Microsoft Claims Its New Tool Can Correct AI Hallucinations

by

An anonymous reader quotes a report from TechCrunch: Microsoft today revealed Correction, a service that attempts to automatically revise AI-generated text that's factually wrong. Correction first flags text that may be erroneous -- say, a summary of a company's quarterly earnings call that possibly has misattributed quotes -- then fact-checks it by comparing the text with a source of truth (e.g. uploaded transcripts).
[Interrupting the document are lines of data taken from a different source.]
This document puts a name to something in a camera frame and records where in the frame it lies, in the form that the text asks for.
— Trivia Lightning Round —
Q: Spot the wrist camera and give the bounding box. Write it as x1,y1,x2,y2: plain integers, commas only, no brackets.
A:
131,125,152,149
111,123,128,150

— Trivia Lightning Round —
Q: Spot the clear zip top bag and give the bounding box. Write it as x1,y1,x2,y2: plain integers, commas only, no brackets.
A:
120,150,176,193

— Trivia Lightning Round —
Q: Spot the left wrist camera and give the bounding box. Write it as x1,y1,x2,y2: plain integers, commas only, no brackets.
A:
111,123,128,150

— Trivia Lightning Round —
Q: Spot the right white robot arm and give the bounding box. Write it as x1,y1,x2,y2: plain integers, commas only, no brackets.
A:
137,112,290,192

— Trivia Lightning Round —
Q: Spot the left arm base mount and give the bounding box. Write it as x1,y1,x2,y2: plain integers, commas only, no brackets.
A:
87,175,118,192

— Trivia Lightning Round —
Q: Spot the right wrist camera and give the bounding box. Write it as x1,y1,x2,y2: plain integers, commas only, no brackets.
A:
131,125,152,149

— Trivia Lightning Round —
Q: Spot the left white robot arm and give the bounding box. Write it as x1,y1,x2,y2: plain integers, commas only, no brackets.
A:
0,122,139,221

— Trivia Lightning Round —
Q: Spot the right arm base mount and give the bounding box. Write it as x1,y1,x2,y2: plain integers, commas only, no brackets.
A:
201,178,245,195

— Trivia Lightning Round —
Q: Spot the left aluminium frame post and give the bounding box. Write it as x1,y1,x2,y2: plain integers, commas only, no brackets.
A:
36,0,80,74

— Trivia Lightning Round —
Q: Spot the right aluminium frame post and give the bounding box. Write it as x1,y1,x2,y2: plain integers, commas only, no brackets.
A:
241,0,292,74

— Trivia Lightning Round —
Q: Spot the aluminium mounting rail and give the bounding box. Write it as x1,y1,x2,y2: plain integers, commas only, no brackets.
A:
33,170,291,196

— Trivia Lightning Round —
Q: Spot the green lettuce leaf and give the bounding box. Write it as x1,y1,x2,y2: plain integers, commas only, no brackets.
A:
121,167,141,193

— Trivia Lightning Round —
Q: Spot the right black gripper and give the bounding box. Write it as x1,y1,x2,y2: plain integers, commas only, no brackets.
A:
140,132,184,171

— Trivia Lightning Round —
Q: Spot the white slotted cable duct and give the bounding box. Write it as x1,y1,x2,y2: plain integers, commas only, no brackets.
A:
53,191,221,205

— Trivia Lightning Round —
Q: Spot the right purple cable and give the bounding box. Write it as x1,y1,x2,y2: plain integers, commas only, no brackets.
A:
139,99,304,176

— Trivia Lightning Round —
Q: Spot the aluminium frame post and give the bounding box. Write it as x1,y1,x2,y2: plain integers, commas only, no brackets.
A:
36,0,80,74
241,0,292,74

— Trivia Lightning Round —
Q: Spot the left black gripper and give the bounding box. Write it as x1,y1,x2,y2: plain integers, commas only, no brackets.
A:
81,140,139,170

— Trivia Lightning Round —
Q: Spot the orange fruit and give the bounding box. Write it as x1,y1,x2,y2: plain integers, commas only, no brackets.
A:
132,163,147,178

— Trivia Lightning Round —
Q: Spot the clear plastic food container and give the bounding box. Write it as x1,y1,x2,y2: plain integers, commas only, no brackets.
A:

Correction, available as part of Microsoft's Azure AI Content Safety API (in preview for now), can be used with any text-generating AI model, including Meta's Llama and OpenAI's GPT-4o.

"Correction is powered by a new process of utilizing small language models and large language models to align outputs with grounding documents," a Microsoft spokesperson told TechCrunch. "We hope this new feature supports builders and users of generative AI in fields such as medicine, where application developers determine the accuracy of responses to be of significant importance."
Experts caution that this tool doesn't address the root cause of hallucinations. "Microsoft's solution is a pair of cross-referencing, copy-editor-esque meta models designed to highlight and rewrite hallucinations," reports TechCrunch. "A classifier model looks for possibly incorrect, fabricated, or irrelevant snippets of AI-generated text (hallucinations). If it detects hallucinations, the classifier ropes in a second model, a language model, that tries to correct for the hallucinations in accordance with specified 'grounding documents.'"

Os Keyes, a PhD candidate at the University of Washington who studies the ethical impact of emerging tech, has doubts about this. "It might reduce some problems," they said, "But it's also going to generate new ones. After all, Correction's hallucination detection library is also presumably capable of hallucinating." Mike Cook, a research fellow at Queen Mary University specializing in AI, added that the tool threatens to compound the trust and explainability issues around AI. "Microsoft, like OpenAI and Google, have created this issue where models are being relied upon in scenarios where they are frequently wrong," he said. "What Microsoft is doing now is repeating the mistake at a higher level. Let's say this takes us from 90% safety to 99% safety -- the issue was never really in that 9%. It's always going to be in the 1% of mistakes we're not yet detecting."